An eligible employee of a covered employer may request supplemental sick leave orally or in writing (and need not provide documentation) if he or she is unable to work or telework for the following reasons set forth in the order:

  1. The Employee takes time off due to COVID-19 infection or because a public health official or healthcare provider requires or recommends the Employee isolate or self quarantine to prevent the spread of COVID-19;

  2. The Employee takes time off work because the Employee is at least 65 years old or has a health condition such as heart disease, asthma, lung disease, diabetes, kidney disease, or weakened immune system;

  3. The Employee takes time off work because the Employee needs to care for a family member who is not sick but who public health officials or healthcare providers have required or recommended isolation or self-quarantine; or

  4. The Employee takes time off work because the Employee needs to provide care for a family member whose senior care provider or whose school or child care provider caring for a child under the age of 18 temporarily ceases operations in response to a public health or other public official’s recommendation. This provision is only applicable to an Employee who is unable to secure a reasonable alternative caregiver.

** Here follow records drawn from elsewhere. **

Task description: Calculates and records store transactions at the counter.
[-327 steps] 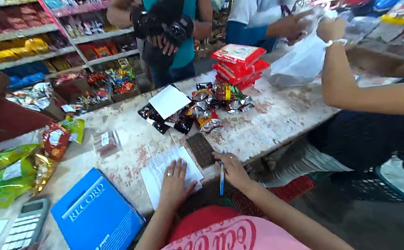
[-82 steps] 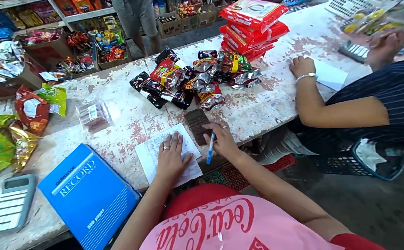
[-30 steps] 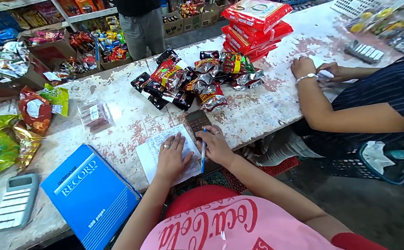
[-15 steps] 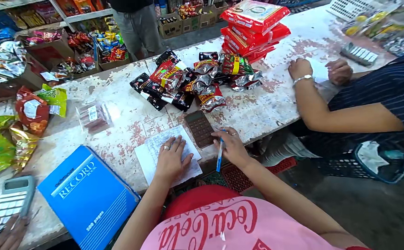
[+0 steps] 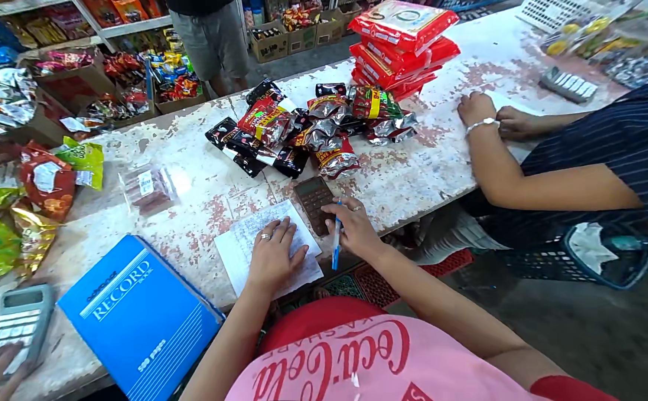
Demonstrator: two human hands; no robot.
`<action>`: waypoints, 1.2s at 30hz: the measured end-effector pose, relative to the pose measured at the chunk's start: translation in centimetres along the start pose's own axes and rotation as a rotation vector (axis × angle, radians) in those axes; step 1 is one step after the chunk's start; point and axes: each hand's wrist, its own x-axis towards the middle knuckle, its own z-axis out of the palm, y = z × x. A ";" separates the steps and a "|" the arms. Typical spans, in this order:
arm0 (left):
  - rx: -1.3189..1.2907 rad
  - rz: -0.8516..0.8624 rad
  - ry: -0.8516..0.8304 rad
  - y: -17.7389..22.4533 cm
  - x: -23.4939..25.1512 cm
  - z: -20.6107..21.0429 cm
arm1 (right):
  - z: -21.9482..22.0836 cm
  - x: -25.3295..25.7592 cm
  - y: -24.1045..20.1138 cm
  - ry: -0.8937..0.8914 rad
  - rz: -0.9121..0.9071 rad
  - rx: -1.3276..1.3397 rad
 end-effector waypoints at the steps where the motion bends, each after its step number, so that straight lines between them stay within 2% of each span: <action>1: 0.000 0.001 0.001 0.0 0.0 0.0 | 0.1 0.6 0.1 0.007 0.019 -0.009; 5: 0.005 -0.003 -0.007 0.0 0.0 0.0 | 0.5 1.4 -0.2 0.000 0.038 -0.013; 10: -0.022 0.007 -0.012 0.1 -0.1 0.0 | 0.3 -0.4 -0.5 -0.075 0.020 0.004; 14: -0.028 0.023 0.016 0.1 -0.4 0.0 | -1.1 -1.8 0.7 0.045 0.052 -0.016; 19: -0.009 0.022 0.020 0.3 -0.3 0.0 | -1.3 -3.4 1.8 0.008 0.047 -0.043; 24: -0.003 -0.045 -0.107 1.2 -0.7 -0.5 | -1.8 -2.3 0.5 -0.029 0.109 0.010; 28: 0.029 -0.004 -0.046 0.7 -1.5 0.2 | -1.3 -1.5 -0.2 -0.039 0.094 0.006; 32: 0.049 0.014 -0.033 0.5 -1.8 0.5 | -0.5 0.0 -0.9 -0.011 0.041 -0.013; 36: 0.069 0.019 -0.036 0.5 -1.9 0.6 | 0.3 0.5 -1.8 -0.056 0.032 -0.038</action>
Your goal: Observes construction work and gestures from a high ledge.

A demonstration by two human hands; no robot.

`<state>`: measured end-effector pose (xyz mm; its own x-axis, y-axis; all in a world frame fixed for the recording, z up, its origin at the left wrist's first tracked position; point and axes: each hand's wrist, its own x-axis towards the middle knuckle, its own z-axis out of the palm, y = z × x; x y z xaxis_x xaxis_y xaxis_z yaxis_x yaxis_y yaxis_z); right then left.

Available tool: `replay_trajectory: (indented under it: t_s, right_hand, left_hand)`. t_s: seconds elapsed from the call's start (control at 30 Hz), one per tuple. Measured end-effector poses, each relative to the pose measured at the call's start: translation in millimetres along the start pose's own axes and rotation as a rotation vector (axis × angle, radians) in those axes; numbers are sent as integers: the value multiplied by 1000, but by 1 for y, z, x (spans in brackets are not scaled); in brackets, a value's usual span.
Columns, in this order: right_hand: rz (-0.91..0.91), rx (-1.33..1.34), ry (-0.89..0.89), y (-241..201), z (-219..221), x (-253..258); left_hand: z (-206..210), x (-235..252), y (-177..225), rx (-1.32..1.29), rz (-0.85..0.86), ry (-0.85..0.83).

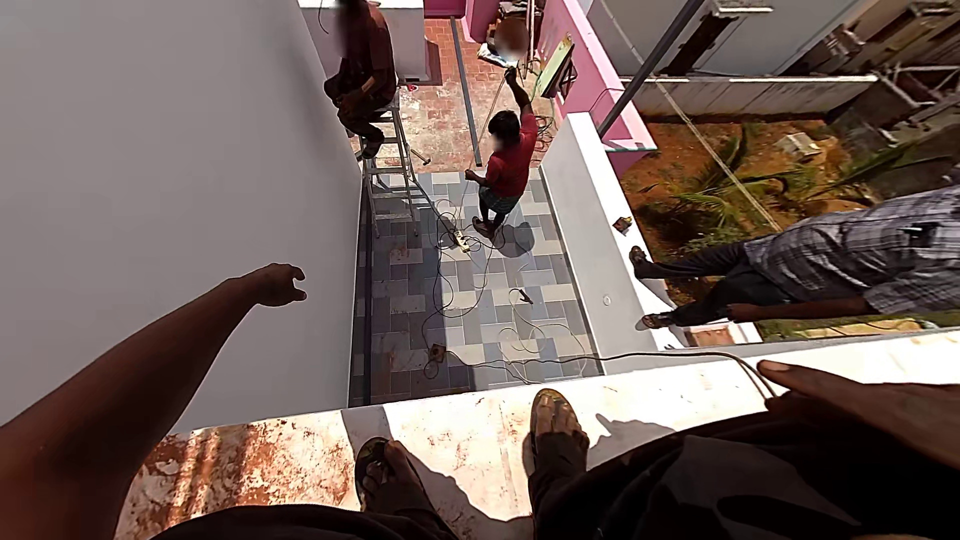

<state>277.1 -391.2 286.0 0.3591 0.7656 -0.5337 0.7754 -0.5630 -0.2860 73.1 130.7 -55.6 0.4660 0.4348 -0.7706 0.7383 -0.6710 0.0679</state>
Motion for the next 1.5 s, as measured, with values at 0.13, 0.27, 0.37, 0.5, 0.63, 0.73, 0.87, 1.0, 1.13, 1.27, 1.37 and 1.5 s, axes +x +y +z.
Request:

An employee can bring an action in the Superior Court of the State of California to enforce a violation of the order. Employee rights under the order may not be waived in a settlement or severance agreement.

Mayor Garcetti suggested that the city council amend its ordinance with the modifications contained in his emergency COVID-19 Supplemental Paid Sick Leave order. For now, the mayor’s emergency order has taken effect and it will “be in effect until two calendar weeks after the expiration of the COVID-19 local emergency period.” The ordinance that the city council passed on March 27, 2020, has been temporarily suspended, replaced, and superseded by the mayor’s emergency order.